The early 1970's was the time of my youth as a Christian.  It was also the days of the so-called radical movement of the hippies.  There was an even more radical group that came out of the hippie movement.  These people were called Jesus People.  Although I never was a real hippie, I was a part of the Jesus People movement.  Back in those days we wanted to be radical.  We did not want traditionalism.

What did we mean by being radical.  Well we wanted to get Jesus out of the church building  and on to the streets where the people could be found who needed Him.  We thought that was radical, and maybe it was.  I remember one of Larry Norman's albums was called Street Level.

Being radical also meant that we grew our hair long and wore faded jeans. Our style of meetings were somewhat different than the regular Sunday morning church service.  We tried to be different.  To us this was radical.

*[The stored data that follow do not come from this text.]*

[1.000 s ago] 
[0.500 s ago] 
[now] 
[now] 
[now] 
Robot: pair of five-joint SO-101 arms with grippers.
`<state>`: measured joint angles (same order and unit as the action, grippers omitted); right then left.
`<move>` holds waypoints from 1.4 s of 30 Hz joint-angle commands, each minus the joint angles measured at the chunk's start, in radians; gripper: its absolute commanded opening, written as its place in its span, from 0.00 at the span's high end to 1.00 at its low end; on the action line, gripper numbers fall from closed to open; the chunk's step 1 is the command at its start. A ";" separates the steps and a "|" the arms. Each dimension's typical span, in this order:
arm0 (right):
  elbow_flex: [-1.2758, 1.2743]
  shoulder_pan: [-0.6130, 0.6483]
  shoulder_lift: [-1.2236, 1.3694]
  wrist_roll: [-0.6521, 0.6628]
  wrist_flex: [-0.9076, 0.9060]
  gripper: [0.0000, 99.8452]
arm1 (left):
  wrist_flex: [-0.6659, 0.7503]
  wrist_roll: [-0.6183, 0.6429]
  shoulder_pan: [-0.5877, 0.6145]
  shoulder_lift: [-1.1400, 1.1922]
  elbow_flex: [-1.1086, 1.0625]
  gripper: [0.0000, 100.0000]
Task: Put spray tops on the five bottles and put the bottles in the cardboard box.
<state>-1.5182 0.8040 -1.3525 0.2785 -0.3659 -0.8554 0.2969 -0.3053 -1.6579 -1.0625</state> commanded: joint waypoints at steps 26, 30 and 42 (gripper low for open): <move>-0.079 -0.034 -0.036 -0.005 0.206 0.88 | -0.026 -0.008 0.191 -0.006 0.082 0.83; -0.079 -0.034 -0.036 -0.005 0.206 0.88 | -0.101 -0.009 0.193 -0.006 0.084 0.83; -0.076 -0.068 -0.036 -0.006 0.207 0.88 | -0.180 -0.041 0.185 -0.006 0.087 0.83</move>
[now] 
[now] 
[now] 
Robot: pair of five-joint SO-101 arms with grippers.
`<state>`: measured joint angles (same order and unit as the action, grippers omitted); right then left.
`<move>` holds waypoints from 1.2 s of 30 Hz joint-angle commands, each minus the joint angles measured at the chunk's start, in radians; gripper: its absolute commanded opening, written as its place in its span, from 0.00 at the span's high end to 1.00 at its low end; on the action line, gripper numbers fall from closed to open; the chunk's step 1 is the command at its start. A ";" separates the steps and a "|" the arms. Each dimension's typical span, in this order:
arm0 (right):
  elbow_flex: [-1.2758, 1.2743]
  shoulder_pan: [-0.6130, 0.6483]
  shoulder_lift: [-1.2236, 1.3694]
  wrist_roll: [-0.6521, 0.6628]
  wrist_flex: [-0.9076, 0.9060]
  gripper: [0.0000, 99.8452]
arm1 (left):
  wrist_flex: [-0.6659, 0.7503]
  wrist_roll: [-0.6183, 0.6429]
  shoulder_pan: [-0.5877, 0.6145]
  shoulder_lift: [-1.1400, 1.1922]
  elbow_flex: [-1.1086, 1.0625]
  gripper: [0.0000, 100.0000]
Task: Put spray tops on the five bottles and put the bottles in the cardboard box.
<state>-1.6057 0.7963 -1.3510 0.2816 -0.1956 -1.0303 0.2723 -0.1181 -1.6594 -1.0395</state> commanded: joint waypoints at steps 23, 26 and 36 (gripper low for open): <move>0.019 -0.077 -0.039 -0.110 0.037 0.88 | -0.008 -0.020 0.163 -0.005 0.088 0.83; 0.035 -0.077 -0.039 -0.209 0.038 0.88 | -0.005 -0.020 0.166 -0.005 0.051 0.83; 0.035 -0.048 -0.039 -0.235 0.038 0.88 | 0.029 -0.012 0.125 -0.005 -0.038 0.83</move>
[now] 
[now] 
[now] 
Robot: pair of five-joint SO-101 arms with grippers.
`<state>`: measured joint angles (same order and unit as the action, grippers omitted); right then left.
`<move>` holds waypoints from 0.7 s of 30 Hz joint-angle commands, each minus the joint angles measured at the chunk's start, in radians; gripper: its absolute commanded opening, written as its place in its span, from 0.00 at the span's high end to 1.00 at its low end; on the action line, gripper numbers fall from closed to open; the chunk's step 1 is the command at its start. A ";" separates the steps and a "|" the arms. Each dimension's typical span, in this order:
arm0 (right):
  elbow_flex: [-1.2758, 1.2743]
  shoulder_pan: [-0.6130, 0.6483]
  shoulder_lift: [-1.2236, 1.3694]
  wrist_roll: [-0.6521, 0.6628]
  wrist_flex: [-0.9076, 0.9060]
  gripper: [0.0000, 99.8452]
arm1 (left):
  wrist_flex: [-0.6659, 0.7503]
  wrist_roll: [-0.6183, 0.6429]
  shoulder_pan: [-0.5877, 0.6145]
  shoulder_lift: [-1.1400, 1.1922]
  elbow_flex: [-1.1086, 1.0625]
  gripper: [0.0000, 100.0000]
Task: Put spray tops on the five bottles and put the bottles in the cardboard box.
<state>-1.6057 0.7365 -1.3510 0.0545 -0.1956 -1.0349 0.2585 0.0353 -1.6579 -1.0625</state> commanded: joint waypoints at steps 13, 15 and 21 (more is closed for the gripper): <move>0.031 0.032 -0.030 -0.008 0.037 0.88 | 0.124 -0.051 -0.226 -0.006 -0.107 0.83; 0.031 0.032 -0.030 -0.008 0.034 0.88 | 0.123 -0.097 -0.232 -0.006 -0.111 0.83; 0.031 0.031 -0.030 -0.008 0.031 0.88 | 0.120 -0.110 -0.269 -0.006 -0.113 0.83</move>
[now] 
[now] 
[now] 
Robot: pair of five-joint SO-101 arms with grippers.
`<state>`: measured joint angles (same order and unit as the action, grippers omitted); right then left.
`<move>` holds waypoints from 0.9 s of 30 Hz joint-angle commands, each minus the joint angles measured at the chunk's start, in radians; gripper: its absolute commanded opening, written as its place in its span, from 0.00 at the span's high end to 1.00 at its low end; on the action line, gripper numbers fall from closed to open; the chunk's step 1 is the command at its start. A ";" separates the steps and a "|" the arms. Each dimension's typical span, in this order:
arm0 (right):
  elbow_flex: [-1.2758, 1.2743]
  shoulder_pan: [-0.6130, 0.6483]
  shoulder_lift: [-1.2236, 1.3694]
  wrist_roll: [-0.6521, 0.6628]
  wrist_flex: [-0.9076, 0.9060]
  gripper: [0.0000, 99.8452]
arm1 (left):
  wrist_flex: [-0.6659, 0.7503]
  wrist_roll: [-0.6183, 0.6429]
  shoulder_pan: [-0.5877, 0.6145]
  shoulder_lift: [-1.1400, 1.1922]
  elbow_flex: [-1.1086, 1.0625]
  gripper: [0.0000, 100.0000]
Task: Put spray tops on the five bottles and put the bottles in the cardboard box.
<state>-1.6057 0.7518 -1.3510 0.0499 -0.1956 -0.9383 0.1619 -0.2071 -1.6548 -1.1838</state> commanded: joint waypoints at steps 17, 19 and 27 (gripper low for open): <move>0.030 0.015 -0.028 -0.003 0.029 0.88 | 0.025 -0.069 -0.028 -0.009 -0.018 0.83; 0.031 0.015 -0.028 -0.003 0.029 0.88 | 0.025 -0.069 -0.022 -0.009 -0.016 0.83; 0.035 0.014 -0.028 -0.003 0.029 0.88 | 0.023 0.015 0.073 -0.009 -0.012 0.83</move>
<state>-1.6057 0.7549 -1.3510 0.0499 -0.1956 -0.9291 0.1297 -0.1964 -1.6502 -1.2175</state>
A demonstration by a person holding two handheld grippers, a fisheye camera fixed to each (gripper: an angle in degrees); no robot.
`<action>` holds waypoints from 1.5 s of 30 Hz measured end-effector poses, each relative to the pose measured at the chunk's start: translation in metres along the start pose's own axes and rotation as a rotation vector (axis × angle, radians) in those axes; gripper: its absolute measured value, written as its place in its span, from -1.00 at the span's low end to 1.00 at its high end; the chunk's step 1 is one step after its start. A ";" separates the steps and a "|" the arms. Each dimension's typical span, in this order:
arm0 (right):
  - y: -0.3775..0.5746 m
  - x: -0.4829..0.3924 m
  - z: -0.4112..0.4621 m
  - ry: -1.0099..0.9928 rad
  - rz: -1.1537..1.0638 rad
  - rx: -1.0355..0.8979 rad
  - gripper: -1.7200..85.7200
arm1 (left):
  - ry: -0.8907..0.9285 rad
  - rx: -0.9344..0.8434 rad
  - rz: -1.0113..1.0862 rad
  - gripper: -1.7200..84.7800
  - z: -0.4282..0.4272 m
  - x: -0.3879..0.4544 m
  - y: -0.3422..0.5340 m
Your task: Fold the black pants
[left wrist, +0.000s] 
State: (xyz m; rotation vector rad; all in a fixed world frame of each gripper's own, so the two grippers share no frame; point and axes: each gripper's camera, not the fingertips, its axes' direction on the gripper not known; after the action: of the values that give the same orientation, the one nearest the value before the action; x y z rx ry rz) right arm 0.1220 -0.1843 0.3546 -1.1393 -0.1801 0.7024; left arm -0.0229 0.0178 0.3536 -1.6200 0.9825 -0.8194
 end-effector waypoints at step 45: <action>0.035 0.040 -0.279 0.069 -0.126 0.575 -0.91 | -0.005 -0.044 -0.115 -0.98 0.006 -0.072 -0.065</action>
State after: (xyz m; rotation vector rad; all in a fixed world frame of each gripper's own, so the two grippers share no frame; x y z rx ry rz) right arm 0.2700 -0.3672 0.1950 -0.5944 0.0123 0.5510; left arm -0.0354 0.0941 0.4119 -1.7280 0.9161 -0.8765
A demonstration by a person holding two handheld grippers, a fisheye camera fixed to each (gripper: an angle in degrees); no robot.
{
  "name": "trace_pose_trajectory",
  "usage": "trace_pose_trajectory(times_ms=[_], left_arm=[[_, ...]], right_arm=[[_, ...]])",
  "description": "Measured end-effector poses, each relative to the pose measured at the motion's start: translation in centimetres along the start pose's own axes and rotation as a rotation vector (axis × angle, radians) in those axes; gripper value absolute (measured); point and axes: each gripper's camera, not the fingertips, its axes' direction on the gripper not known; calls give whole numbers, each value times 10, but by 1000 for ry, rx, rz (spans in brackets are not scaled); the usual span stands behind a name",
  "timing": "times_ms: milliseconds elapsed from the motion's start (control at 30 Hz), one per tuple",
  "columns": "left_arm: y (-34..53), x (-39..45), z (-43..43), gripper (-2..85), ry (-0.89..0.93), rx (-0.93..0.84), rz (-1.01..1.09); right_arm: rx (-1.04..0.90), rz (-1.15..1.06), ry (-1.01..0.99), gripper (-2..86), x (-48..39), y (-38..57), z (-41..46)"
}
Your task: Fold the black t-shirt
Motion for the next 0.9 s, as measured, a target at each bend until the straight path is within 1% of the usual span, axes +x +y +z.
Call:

I do believe that each generation must be allowed to express their faith in their own way that is relevant to the world in which they live.  Yet what really is radical?  Sure we did things differently, but after a few years of doing things differently, did not this become our own form of traditionalism?  

Basically what ever is done for a long period of time becomes traditional.  So in fact some of our radical activity really became our new tradition.

Once my friend asked our pastor if he could speak first and then have a time of worship after he spoke.  That idea was turned down.  We were claiming to be a radical church, but when someone suggested something different, we had to say no.  The ironic thing was that a guest speaker came to speak a month or so later and told us that he had just come from a church that had their speaking first and their singing second.  It was okay for them but not for us.

Paul, in his letters (e.i. Gal. 5:6) said circumcise or non circumcise meant nothing.  A new heart meant everything.  The same with us today.    The way we may or may not do things as Christians is not the important issue.  Whether we sit to sing or stand, whether we preach before the singing or after, whatever we do, no matter how different it is, it soon becomes traditional.  What really matters is what is in our hearts when we do the things we do.  

Let's not judge others by saying they are too radical, or not radical enough.  Let's judge righteously.  Let's acknowledge that whatever someone does, if it is in faith from a true heart felt love for Jesus it is good.  Maybe this is real radicalism.  Things that are done traditionally, if they are from a good heart of faith is what Jesus wants.